> Assignment
Every line of the listing should be retyped exactly, but none of the pictures should be.
------------------------
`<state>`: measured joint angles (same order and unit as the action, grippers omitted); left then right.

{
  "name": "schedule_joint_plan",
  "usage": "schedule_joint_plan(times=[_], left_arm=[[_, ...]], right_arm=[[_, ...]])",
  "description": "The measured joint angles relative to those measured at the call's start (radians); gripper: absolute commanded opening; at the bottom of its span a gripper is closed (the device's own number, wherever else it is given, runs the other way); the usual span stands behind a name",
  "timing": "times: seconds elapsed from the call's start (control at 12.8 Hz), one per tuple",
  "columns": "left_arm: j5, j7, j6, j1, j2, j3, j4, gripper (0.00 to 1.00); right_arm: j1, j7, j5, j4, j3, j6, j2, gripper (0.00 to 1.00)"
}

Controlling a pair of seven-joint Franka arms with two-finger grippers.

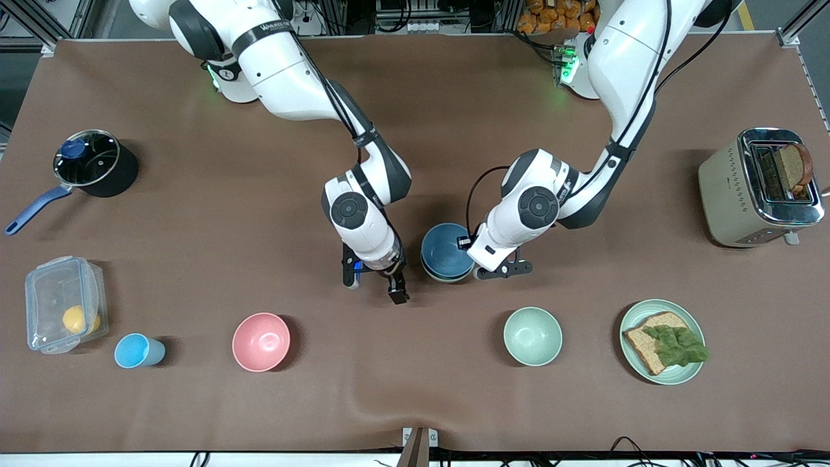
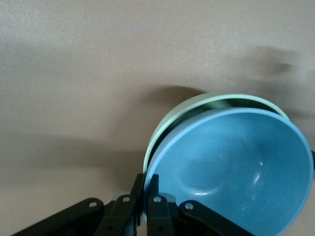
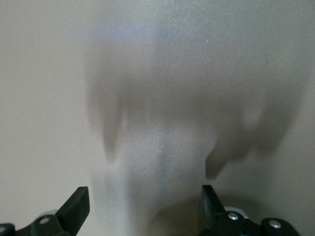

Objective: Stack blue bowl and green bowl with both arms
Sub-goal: 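Lower the blue bowl into the green bowl and open the left gripper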

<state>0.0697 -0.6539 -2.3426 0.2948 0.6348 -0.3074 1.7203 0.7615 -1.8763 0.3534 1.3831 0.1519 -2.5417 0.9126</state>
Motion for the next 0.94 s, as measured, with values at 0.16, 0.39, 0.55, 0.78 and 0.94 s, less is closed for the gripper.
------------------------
> Solution for this task
`<state>`: measured joint angles (same order and unit as the action, grippers omitted); left then right.

{
  "name": "schedule_joint_plan",
  "usage": "schedule_joint_plan(times=[_], left_arm=[[_, ...]], right_arm=[[_, ...]])",
  "description": "The measured joint angles relative to those measured at the call's start (radians); gripper: absolute commanded opening; at the bottom of its span a gripper is closed (the device's own number, wherever else it is given, runs the other way); the usual span stands behind a name",
  "timing": "times: seconds elapsed from the call's start (control at 12.8 Hz), one per tuple",
  "columns": "left_arm: j5, j7, j6, j1, j2, j3, j4, gripper (0.00 to 1.00); right_arm: j1, j7, j5, j4, j3, j6, j2, gripper (0.00 to 1.00)"
}

Controlling a pair of seven-joint Franka arms with two-finger grippers.


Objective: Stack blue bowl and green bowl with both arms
Sub-goal: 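Lower the blue bowl into the green bowl and open the left gripper
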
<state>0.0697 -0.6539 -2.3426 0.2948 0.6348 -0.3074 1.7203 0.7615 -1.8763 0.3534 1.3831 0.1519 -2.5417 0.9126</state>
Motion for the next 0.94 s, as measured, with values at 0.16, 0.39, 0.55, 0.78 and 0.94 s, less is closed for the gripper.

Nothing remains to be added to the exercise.